La atracción de una mujer mayor
Para desgracia mía y muchos otros hombres de mi generación, cuando yo era muy joven no estaba tan propagada la tendencia de hombres jóvenes teniendo romances con mujeres bastante mayores que ellos. El tipo de mujer que hasta tiene su nombrecito: las Cougars.
Y, claro está, no me refiero tan solo al mundo del cine o de la música, donde siempre han sido habituales las parejas compuestas por una actriz o cantante ya cuasi legendaria y un mozalbetito de buena pinta, a lo J-lo o Madonna o Jennifer Aniston.
Es decir, Elizabeth Taylor se casó siete u ocho veces -creo que hasta ella misma perdió la cuenta- y en las últimas solía aventajar a su cónyuge en proporción de casi 2 a 1.
Pero sí creo correcto decir que uno de los primeros ensueños eróticos de un muchacho siempre ha sido el de quedar conquistado -o seducido- por una mujer mayor.
No hace falta tener una maestría en sicología para indagar las razones: nada complacería más a un muchacho joven e inexperto con las mujeres que el que una mujer mayor fuera la que tomara toda la iniciativa. Eso le evitaría lidiar con cosas un poco complicadas, tales como el rechazo.
X X X
En fin, lo que me refrescó el recuerdo de todo esto fue que, los otros días, todo compungido, un viejo amigo me dijo que estaba preocupado porque uno de sus hijos, que ya tiene 23 años, estaba saliendo con una mujer mucho mayor que él.
“¿Cuán mayor?” le pregunté.
“Uf, ella debe estar ya cerca de los treinta”, me respondió.
Claro que me eché a reír: con los ungüentos que se ponen y las cirugías que se hacen ahora, es casi seguro que, si la relación se alarga, ella termine pareciendo hasta hija de él.
En mi caso, tuve una vez un asomo… pero se quedó en nada.
Entre las muchas clases que cogí en la UPR hubo una de francés, un idioma que nunca llegué a dominar pese a la cantidad de veces que traté de meterle el diente.
La gran virtud de esta clase era su maestra, que era francesa de verdad y que, para mí, cumplía a cabalidad con las cualidades y características que yo atribuía entonces a la mujer francesa: alta, elegante, algo pálida, esbelta, de facciones algo huesudas…
Me parecían mujeres que habían sido hechas no para vivir un romance, sino una gran pasión, una hermosa tragedia apasionada.

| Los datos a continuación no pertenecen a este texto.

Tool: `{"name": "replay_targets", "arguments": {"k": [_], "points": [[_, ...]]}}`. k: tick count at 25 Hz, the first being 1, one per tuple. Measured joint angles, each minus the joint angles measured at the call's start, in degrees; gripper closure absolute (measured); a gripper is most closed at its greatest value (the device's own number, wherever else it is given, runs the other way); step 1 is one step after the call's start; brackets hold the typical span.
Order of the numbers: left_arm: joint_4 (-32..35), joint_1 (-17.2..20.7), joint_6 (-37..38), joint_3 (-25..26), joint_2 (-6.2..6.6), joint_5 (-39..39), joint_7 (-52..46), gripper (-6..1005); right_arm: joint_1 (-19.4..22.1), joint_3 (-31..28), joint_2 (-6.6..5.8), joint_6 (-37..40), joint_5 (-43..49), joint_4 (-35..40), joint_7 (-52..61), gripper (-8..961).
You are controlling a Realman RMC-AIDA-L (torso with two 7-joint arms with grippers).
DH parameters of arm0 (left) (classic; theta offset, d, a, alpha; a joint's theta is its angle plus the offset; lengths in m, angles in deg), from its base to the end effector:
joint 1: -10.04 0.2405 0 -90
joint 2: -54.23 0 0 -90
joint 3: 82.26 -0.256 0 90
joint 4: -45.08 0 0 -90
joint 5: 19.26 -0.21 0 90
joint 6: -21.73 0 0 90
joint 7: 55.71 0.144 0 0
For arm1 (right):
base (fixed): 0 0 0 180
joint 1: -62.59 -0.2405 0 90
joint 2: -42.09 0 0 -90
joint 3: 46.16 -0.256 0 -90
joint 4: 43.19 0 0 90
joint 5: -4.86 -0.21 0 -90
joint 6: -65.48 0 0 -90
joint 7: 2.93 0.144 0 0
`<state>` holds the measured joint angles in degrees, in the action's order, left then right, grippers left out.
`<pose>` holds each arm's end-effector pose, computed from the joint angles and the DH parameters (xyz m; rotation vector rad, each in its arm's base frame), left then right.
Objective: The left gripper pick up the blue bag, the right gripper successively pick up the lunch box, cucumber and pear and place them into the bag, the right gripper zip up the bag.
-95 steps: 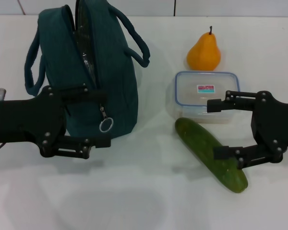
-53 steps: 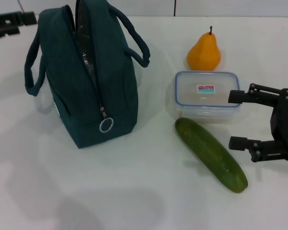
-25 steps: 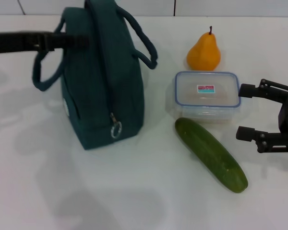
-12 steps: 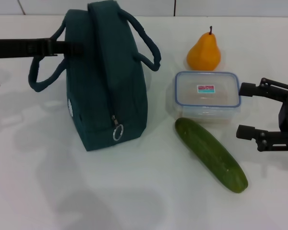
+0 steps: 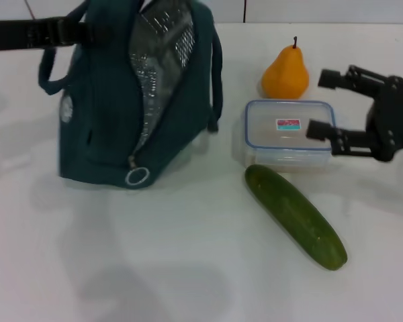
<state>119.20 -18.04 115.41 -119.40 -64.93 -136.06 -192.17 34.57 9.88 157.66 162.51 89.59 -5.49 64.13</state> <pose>-0.2164 0.3514 0.1131 -2.3487 -1.2738 -0.7174 0.2137 0.3241 0.0258 -2.6734 0.1476 1.1281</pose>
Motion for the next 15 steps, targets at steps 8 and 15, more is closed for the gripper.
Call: {"name": "replay_targets", "arguments": {"k": [8, 15], "points": [[1.7, 1.1, 0.4, -6.7, -0.34, 0.6, -4.7, 955, -4.8, 0.8, 0.41, -2.8, -2.2, -5.3, -3.1, 96], [2.0, 2.1, 0.4, -8.6, -0.43, 1.4, -5.9, 955, -3.4, 0.5, 0.12, -7.6, -4.5, -7.8, -3.5, 97]]}}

Las películas protagonizadas por Gerard Depardieu estaban llenas de ellas: Isabelle Huppert, Fanny Ardant…
En fin, esta maestra tenía uno de esos peinados tan franceses, tan lleno de flecos desordenados, que a cada rato tenía que arrancárselo de la cara para que no le cubriera los ojos.

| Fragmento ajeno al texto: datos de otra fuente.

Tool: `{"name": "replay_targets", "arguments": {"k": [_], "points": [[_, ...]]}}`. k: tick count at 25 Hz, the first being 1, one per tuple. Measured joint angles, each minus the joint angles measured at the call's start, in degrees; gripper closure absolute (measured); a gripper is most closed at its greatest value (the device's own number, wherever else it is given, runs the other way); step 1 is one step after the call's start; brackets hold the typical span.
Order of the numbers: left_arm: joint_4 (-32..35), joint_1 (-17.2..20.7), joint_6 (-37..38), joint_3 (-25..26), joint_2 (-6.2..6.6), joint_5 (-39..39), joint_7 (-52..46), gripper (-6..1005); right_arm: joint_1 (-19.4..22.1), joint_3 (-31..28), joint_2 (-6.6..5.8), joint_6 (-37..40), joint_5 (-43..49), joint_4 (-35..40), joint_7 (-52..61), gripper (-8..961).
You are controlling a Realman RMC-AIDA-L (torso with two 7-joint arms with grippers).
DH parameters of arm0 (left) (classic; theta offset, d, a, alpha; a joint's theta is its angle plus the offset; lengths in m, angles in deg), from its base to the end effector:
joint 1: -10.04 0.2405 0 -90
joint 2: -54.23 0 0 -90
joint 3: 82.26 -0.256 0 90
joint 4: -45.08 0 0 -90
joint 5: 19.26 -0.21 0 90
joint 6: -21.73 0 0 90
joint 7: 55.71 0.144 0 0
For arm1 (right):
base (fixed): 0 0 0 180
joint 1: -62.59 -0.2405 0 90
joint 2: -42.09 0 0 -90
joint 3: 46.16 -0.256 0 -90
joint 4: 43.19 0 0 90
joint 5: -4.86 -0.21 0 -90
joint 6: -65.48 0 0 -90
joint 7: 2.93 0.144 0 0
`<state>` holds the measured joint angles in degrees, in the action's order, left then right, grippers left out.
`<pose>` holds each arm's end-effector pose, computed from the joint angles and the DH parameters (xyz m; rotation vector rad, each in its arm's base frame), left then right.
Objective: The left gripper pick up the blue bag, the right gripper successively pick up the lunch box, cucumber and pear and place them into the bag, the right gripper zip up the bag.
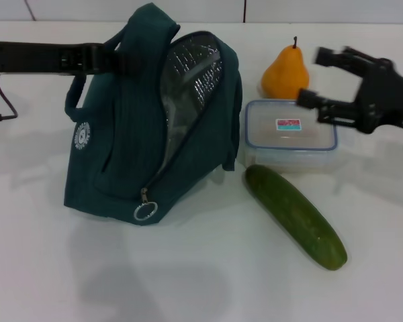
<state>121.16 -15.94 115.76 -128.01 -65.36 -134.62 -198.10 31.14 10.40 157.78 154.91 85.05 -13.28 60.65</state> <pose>-0.2027 0.3423 0.0887 -2.4345 -1.3718 -0.6528 0.2144 0.3467 0.0116 -2.5590 0.2479 1.1245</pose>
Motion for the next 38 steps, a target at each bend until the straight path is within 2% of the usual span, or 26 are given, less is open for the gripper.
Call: {"name": "replay_targets", "arguments": {"k": [3, 9, 13, 16, 19, 25, 31, 38], "points": [[0.0, 0.7, 0.0, 0.0, -0.02, 0.4, 0.8, 955, 3.1, -0.1, -0.55, -4.3, -3.2, -1.4, 0.3, 97], [0.0, 0.8, -0.1, 0.0, -0.03, 0.7, 1.2, 955, 6.2, -0.8, -0.76, -7.3, -4.3, -3.6, 5.3, 98], [0.0, 0.6, -0.2, 0.0, -0.04, 1.1, 1.2, 955, 6.8, -5.0, -0.42, -9.7, -5.4, -8.8, 11.5, 98], [0.0, 0.5, -0.2, 0.0, -0.03, 1.1, 1.1, 955, 6.5, -6.3, -0.33, -9.5, -5.5, -10.9, 11.9, 98], [0.0, 0.2, -0.2, 0.0, -0.03, 1.1, 1.1, 955, 5.0, -6.1, -0.09, -7.8, -5.5, -10.7, 10.4, 99], [-0.4, -0.1, -0.9, 0.0, -0.06, 2.4, 1.1, 955, -1.5, -4.4, 0.41, -3.6, -7.7, -11.2, 9.4, 99], [-0.5, -0.2, -1.6, -1.0, -0.1, 3.1, 1.0, 955, -8.2, 2.8, 0.5, -7.5, -8.9, -12.8, 8.6, 100], [-1.3, -0.2, -2.9, -2.1, -0.12, 3.3, 1.0, 955, -11.1, 15.0, 0.49, -8.8, -16.5, -11.1, 8.1, 101]]}}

Como yo era el único ente masculino del salón, era natural que ella a menudo me cogiera de punto o hasta fingiera flirtear conmigo como parte del desarrollo de cada clase.
No le di la menor importancia –no hubiese sabido cómo hacerlo- hasta un día en que ella, volteándose hacia la pizarra para escribir algo, dijo mi nombre y me preguntó en francés: “¿Cómo te gusta que una mujer lleve el pelo, recogido encima de la cabeza como lo tengo ahora o suelto sobre los hombros?”

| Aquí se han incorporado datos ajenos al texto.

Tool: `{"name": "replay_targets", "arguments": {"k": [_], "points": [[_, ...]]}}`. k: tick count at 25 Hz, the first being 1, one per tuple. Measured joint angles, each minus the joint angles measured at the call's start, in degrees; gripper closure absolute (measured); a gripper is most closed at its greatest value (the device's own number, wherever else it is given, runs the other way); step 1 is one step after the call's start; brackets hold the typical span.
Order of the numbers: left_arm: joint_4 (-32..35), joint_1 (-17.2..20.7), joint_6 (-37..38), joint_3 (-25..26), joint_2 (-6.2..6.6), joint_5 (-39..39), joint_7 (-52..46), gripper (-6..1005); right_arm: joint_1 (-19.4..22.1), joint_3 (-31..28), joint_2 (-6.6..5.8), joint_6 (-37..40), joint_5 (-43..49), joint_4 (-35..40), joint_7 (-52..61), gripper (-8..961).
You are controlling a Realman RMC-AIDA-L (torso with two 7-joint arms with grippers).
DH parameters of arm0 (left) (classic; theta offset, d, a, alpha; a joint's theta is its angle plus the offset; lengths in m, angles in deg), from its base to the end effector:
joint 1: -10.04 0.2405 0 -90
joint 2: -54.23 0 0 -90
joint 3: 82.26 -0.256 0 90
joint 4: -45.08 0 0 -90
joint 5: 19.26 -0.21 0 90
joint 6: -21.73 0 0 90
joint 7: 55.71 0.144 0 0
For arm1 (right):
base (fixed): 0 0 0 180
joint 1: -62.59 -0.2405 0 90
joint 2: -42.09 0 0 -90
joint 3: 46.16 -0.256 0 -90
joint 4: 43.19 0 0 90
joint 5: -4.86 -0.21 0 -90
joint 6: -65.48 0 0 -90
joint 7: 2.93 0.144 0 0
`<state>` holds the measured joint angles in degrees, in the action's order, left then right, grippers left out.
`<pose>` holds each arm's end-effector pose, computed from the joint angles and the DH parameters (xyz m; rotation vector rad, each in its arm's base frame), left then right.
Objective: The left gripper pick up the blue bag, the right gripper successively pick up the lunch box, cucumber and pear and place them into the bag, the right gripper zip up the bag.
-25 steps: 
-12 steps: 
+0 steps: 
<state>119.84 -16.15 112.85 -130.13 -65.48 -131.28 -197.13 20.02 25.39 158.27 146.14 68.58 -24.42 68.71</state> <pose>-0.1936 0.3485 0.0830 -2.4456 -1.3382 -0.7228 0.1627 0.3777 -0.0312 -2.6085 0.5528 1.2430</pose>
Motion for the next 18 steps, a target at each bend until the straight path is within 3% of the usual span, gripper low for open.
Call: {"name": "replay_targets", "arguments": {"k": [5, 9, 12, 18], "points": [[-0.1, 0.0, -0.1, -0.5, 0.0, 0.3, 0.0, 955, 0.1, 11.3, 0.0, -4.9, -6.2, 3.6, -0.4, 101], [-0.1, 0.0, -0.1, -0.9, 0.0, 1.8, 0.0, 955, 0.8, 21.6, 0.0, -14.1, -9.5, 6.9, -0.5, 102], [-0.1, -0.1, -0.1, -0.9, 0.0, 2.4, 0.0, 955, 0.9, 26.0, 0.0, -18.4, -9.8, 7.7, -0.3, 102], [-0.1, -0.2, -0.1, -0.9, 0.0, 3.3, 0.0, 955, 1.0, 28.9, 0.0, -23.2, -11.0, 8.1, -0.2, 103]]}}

Creo que fue el hecho de que ella no me estuviera mirando lo que me estimuló el atrevimiento:
“Recogido”. dije. “Así es más fácil que uno pueda besarle el cuello”.
Toda la clase se rió mientras que la maestra fingía sonrojarse a la vez que decía, “Oh, la, la”, o algo por el estilo.
De ahí en adelante, las bromas suyas se volvieron más atrevidas en el salón de clases, siempre siguiendo la misma tónica y siempre en francés, como si todo fuera parte de la lección.
“¿Y a qué hora del día prefieres hacer el amor, en la mañana o por la noche?” me preguntó una vez.
“Si es con alguien como tú, a cualquier hora del día estaría bien”, le respondí.
Un día, finalmente, coincidimos en la fila de la cafetería de la UPR y, mientras hacíamos turno para pagar, conversamos brevemente en español antes de que ella, pasando al francés y al tonito juguetón que asumía en la clase, me acercara un poco su cara al oído y me dijera: “Solo espero que tú no creas que estoy bromeando contigo”.
Quise responderle algo definitivo… pero me enredé con los tiempos verbales en lo que trataba de hallar mi mejor respuesta. Entonces, cansada tal vez de esperar, o porque sencillamente no esperaba nada de mí, ella se alejó cabalgando sobre una gran carcajada burlona.
Nunca supe si me había hablado en serio ni, por consiguiente, si yo, con mi inmadurez y mi francés fatal, había desperdiciado una oportunidad trascendental.
Pero pronto el semestre terminó y se me quitaron las ganas de seguir aprendiendo francés.